Perry represented the Ninth District on the Los Angeles City Council from 2001 to 2013 and was president pro tempore of the Council. She is a member of the Democratic Party. She was a candidate for mayor of Los Angeles in 2013.

Perry was elected to office in 2001 to succeed Councilwoman Rita Walters, whom she had served as chief of staff. Re-elected in 2005 and 2009, Perry left office in 2013.

She helped enact restrictions on fast food restaurants in her district. As part of a larger campaign to combat high obesity rates, Perry has also funded public parks to promote outdoor activity and supported incentives to encourage more grocery stores to open within her district.

Jan Perry was the general manager of the Los Angeles Economic & Workforce Development Department (EWDD) of the City of Los Angeles. Initially appointed as Interim General Manager of the Los Angeles Economic & Workforce Development Department (EWDD) in July 2013 by Los Angeles Mayor Eric Garcetti, her former rival. She was named general manager in November 2013. She stepped down at the end of 2018.

In 2022, Jan Perry ran for Congress in California's 37th congressional district to succeed Karen Bass, who was elected mayor of Los Angeles. Perry was defeated by Sydney Kamlager.

===Jan Perry Wetlands===
A 9-acre underutilized bus maintenance yard was developed into a South Los Angeles storm water wetlands and community park.
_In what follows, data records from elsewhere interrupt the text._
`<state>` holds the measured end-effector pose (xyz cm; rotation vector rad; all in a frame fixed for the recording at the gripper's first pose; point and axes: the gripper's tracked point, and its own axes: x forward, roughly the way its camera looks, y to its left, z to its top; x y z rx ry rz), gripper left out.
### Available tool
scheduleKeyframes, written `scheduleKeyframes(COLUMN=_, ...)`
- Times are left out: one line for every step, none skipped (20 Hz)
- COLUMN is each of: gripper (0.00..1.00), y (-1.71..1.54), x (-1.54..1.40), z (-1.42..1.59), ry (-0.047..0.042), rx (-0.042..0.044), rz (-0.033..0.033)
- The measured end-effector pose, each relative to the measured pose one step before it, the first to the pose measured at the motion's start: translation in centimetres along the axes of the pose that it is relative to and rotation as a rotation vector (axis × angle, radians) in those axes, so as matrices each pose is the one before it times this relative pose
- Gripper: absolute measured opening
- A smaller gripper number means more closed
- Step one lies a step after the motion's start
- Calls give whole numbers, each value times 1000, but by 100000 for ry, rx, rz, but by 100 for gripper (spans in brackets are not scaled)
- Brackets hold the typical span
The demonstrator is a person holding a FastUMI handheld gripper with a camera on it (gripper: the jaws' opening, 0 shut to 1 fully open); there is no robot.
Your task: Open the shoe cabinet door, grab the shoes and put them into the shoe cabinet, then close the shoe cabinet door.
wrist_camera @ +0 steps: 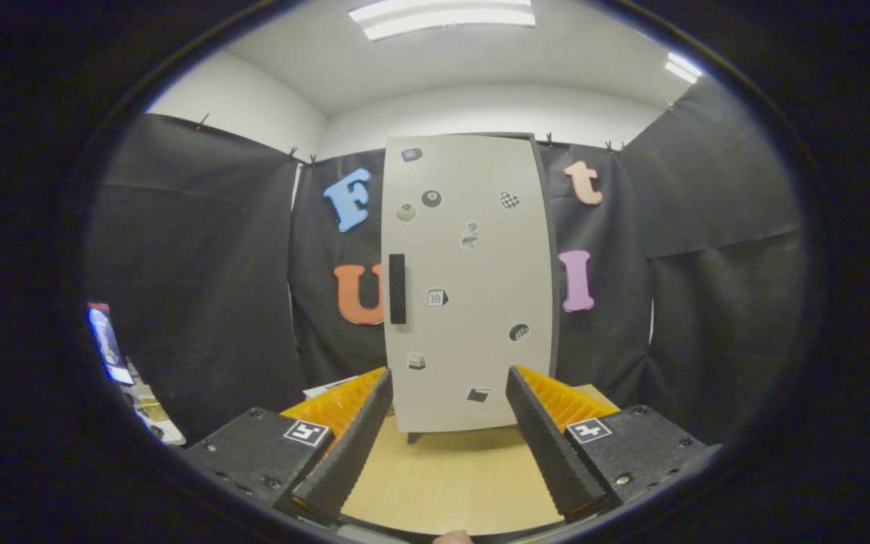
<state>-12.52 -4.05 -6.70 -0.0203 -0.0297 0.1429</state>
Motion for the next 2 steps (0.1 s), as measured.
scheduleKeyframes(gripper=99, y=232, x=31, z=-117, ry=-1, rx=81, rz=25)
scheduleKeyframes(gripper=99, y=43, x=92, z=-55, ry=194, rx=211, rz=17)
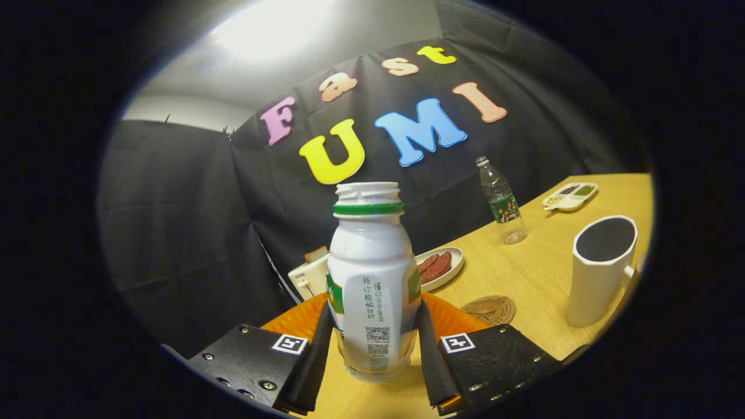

The Los Angeles City Council voted to rename the park "The Jan Perry Wetlands" for her work with the project.

The project includes storm water pre-treatment, storm water treatment wetlands of approximately 4 acres, open park space, and a parking lot sloped to drain into the wetlands; it also provides for wildlife viewing and educational opportunities. The project was completed in December 2011.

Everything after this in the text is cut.